- **REQUIRED WORK**: Copy each line of the data beneath in which the word "Sample" appears.

[Stored items]
◇ ◇ ◇ ◇ ◇

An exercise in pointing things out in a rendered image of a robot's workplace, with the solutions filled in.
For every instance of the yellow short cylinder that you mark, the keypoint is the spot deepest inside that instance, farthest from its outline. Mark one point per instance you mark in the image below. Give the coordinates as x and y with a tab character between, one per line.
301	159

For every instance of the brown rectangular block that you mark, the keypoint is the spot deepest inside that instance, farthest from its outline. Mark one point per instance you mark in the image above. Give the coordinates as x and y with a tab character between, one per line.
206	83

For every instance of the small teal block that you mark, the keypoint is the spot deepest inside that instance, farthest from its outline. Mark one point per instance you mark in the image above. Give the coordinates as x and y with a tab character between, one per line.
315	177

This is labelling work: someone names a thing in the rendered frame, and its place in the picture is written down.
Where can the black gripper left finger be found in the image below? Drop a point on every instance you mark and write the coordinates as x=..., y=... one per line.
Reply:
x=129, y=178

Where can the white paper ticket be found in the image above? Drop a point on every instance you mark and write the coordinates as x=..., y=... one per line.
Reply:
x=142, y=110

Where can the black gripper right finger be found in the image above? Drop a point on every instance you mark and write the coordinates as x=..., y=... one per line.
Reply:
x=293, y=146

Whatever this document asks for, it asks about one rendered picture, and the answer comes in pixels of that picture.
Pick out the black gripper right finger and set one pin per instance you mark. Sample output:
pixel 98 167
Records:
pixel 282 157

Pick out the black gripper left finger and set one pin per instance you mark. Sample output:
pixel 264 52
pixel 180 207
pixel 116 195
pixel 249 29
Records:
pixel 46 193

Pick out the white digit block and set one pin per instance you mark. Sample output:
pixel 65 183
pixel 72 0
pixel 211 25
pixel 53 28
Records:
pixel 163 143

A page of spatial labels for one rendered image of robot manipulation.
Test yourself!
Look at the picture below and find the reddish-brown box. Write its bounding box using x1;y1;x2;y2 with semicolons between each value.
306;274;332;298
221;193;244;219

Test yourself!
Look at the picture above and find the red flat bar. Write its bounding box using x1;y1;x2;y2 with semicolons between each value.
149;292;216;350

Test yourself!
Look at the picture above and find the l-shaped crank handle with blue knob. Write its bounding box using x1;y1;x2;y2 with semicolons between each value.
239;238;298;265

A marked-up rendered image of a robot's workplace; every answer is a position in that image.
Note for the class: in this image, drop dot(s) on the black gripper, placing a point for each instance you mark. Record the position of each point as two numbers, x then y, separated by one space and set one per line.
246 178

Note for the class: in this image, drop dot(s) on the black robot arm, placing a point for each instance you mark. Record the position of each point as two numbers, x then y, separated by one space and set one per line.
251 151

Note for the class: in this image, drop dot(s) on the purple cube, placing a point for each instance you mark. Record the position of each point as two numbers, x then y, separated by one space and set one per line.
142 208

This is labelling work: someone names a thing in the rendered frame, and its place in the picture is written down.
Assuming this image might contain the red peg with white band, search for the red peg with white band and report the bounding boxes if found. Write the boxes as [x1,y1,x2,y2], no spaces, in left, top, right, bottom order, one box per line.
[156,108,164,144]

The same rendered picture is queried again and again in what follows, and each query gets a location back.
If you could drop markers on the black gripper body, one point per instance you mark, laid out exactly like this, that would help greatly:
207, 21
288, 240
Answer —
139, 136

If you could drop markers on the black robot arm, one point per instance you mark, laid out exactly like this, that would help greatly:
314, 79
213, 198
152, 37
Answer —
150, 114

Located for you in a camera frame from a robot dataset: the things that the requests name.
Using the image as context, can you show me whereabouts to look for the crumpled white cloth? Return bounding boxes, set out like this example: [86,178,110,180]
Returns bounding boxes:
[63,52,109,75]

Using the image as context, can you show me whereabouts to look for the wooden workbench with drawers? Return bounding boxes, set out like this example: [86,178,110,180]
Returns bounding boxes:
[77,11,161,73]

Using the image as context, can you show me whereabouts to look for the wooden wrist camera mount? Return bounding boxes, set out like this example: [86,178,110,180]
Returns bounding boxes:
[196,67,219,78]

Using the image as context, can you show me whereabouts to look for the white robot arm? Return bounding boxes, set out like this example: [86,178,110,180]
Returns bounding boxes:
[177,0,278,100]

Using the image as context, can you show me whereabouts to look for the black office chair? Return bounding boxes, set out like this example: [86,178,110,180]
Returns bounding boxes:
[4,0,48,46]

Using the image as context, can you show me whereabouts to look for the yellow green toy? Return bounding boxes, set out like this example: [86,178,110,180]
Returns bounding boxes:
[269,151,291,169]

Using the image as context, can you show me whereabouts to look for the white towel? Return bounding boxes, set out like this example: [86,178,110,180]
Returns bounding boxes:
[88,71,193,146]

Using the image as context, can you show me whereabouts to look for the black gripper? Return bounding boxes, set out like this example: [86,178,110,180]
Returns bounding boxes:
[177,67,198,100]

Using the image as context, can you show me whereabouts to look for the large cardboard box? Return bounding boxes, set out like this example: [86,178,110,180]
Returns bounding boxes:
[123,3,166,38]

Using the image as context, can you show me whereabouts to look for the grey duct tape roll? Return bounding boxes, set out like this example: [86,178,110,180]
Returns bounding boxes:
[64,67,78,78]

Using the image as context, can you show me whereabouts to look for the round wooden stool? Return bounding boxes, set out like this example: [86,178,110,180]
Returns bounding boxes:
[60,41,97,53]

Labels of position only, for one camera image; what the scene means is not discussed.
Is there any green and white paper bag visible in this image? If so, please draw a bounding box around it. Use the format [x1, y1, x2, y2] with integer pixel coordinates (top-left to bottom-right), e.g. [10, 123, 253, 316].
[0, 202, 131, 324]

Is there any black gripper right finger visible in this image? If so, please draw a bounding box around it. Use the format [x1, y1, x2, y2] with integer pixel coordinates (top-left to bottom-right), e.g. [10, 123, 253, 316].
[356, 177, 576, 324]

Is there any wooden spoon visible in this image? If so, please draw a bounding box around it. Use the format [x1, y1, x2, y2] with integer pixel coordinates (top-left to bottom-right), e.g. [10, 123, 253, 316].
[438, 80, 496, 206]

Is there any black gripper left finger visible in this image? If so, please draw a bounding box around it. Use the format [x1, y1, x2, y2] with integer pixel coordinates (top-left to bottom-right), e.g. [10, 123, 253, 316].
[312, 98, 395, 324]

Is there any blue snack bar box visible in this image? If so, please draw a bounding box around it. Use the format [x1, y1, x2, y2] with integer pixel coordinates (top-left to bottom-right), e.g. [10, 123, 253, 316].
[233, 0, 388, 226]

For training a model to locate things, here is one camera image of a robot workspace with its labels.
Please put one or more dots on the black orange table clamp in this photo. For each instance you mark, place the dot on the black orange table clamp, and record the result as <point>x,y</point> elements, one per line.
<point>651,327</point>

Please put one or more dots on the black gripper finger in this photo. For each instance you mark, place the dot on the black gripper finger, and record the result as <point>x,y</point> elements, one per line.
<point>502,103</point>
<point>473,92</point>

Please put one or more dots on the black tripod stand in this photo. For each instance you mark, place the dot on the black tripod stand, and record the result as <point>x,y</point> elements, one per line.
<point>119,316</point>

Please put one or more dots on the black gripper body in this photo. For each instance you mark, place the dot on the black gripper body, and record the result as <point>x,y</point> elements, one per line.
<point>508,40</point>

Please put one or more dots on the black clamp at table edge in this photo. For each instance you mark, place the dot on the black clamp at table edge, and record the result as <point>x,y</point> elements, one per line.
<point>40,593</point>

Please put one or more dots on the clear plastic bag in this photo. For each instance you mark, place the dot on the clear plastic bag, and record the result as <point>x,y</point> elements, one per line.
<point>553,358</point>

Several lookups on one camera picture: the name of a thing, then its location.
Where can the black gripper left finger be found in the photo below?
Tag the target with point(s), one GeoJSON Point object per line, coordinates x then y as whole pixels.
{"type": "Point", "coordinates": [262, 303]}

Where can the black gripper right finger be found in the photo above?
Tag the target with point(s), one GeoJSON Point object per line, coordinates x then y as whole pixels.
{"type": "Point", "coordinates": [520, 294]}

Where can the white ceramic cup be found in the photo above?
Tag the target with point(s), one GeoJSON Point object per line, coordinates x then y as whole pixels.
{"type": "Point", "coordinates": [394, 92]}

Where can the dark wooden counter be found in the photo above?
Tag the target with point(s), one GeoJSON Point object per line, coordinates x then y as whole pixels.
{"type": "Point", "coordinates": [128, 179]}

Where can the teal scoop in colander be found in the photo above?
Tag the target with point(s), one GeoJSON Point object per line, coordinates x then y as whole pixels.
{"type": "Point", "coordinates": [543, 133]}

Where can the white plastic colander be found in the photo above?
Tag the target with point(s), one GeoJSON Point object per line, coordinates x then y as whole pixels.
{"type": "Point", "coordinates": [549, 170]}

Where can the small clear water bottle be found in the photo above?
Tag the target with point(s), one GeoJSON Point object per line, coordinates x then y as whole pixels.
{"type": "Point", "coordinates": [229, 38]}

◇ ◇ ◇ ◇ ◇

- **ANSWER TO THIS TASK**:
Pick out the black gripper right finger and set one pin per instance you mark. Sample output:
Pick out the black gripper left finger and set one pin per instance you mark. Sample output:
Pick out the white digit block and set one pin per instance you mark. Sample output:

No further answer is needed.